* [Exercise instructions]:
Nothing outside the stretch is wanted. Repeat exactly the lines of the listing below from the one that contains "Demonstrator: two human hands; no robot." through the one that contains "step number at", both ends included.

* [Information shown]:
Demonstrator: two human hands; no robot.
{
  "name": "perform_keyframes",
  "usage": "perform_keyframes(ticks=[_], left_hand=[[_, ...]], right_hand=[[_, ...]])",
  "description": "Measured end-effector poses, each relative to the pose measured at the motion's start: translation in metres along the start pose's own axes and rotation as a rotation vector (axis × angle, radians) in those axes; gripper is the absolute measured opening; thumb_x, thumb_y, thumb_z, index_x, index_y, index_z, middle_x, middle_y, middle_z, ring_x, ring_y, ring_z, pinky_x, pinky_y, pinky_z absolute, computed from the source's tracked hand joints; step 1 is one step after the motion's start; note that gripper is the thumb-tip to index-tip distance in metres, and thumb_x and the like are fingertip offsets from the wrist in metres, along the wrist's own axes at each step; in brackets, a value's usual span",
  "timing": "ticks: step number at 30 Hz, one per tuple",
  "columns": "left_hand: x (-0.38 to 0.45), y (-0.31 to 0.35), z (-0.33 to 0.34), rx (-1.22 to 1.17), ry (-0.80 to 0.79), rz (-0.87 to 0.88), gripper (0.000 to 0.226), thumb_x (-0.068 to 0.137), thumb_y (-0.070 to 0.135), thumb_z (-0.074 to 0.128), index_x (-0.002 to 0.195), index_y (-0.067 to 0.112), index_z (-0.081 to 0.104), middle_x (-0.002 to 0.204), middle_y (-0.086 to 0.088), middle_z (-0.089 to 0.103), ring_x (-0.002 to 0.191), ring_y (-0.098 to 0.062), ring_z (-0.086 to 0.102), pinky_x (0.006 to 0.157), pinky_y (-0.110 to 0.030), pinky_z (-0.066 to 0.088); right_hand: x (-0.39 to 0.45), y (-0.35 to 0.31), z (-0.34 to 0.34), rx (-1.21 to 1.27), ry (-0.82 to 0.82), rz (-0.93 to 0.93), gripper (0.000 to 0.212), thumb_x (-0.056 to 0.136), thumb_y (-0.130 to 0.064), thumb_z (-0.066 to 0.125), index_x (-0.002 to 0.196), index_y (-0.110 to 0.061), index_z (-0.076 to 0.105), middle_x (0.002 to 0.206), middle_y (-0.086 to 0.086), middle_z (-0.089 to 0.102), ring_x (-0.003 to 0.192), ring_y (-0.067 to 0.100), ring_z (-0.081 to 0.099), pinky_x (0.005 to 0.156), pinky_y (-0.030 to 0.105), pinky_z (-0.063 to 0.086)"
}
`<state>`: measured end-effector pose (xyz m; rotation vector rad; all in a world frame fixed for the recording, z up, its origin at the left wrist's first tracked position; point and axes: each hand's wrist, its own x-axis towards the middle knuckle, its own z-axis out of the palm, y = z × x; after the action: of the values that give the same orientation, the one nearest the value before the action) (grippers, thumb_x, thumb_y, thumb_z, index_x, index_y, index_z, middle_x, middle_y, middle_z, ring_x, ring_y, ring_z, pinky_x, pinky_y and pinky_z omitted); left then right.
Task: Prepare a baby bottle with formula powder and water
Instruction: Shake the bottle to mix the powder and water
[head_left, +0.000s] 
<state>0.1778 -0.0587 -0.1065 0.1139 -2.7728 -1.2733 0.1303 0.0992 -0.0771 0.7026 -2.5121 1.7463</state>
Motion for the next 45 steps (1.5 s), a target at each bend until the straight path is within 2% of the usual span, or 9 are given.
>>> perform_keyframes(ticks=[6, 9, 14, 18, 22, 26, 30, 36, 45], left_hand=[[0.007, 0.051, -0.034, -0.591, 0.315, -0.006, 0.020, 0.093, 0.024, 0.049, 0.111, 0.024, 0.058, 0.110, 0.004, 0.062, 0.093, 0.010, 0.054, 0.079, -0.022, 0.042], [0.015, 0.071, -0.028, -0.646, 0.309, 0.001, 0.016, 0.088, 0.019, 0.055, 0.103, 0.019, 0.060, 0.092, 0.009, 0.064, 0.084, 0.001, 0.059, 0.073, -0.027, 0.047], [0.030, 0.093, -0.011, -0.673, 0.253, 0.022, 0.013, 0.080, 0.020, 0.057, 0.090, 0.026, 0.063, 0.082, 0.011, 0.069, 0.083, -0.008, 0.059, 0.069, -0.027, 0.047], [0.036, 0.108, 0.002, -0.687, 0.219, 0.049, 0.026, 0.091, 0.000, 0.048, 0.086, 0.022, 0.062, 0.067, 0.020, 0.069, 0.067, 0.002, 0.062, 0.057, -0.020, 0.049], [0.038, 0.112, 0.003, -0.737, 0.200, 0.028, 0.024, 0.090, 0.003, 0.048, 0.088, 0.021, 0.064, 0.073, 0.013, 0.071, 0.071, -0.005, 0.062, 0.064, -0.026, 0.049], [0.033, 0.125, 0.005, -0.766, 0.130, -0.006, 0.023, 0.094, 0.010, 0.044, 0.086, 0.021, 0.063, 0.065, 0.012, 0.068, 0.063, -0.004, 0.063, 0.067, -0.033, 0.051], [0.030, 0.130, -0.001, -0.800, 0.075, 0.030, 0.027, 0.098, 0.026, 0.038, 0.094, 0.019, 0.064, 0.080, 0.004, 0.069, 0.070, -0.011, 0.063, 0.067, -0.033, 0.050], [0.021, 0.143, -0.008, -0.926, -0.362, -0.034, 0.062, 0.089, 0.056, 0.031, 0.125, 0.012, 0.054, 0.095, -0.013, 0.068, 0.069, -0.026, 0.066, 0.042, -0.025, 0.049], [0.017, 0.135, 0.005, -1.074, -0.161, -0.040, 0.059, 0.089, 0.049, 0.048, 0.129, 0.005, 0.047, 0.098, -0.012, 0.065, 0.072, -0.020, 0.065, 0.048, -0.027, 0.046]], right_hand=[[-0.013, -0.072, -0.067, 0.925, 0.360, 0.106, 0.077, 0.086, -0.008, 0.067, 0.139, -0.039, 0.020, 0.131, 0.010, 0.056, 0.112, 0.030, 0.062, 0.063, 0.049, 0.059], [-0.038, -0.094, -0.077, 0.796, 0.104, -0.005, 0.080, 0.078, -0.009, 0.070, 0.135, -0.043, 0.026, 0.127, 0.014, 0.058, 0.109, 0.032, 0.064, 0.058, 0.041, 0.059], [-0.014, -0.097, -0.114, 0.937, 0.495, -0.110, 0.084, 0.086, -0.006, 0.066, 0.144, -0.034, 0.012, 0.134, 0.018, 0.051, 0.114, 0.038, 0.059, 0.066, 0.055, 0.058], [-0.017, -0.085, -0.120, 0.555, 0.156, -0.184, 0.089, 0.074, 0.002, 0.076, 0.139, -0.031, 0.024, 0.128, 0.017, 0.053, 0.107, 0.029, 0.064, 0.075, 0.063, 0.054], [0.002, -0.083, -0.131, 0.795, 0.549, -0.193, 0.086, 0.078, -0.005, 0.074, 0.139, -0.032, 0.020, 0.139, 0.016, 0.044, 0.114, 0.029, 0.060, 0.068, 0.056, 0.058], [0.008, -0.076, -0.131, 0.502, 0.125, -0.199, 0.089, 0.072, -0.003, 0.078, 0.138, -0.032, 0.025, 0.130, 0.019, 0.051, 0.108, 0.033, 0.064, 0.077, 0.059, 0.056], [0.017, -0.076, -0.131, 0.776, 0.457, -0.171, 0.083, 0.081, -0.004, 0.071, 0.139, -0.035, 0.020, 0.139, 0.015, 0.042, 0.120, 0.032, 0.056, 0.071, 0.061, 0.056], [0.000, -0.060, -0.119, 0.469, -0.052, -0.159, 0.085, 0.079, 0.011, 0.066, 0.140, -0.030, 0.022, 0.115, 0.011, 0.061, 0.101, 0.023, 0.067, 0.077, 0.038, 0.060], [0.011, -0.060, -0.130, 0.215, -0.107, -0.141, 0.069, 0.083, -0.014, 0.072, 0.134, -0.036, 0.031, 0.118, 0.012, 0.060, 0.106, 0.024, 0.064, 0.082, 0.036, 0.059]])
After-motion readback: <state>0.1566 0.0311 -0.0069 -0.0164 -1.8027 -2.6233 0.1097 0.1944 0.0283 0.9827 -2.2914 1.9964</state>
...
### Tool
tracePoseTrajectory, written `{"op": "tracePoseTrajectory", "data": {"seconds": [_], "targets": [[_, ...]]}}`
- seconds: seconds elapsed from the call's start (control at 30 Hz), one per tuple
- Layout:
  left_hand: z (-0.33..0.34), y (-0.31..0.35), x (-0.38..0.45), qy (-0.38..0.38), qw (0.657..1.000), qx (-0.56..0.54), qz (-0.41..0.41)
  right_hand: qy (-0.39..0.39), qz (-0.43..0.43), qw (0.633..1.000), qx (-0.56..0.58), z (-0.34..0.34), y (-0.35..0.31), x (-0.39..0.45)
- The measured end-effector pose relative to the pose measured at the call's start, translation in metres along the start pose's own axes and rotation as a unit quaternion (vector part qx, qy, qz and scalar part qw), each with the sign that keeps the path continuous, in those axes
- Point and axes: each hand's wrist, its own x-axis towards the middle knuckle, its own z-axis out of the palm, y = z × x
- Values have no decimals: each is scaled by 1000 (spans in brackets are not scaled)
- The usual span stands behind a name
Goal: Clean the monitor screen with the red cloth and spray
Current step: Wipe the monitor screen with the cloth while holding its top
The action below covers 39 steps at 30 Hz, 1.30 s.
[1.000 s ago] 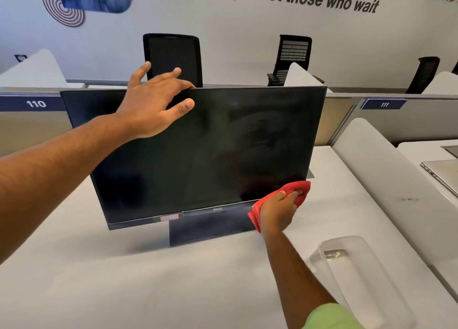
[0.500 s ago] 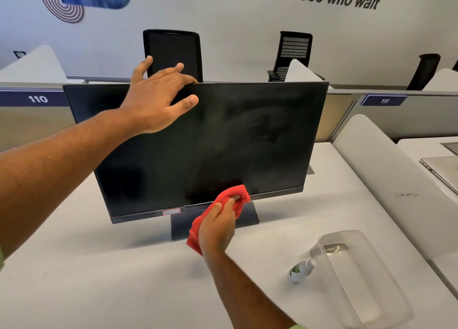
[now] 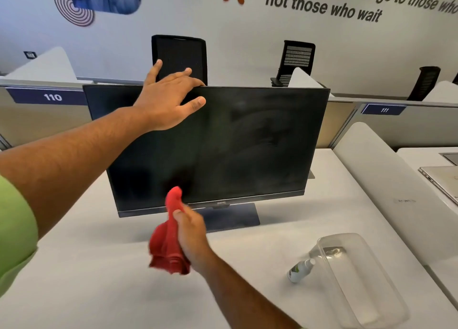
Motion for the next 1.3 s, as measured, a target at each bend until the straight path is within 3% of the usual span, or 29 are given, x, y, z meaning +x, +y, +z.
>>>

* [Reply]:
Demonstrator: two human hands; no robot.
{
  "name": "perform_keyframes",
  "usage": "perform_keyframes(ticks=[_], left_hand=[[_, ...]], right_hand=[[_, ...]])",
  "description": "Measured end-effector poses, each relative to the pose measured at the motion's start: translation in metres along the start pose's own axes and rotation as a rotation vector (axis × angle, radians) in those axes; gripper is the absolute measured opening; thumb_x, thumb_y, thumb_z, index_x, index_y, index_z, middle_x, middle_y, middle_z, ring_x, ring_y, ring_z, pinky_x, pinky_y, pinky_z absolute, computed from the source's tracked hand joints; step 1 is one step after the motion's start; note that gripper is the thumb-tip to index-tip distance in metres, and thumb_x and the like are fingertip offsets from the wrist in metres, along the wrist's own axes at each step; in brackets, a value's usual span",
  "timing": "ticks: step number at 30 Hz, one per tuple",

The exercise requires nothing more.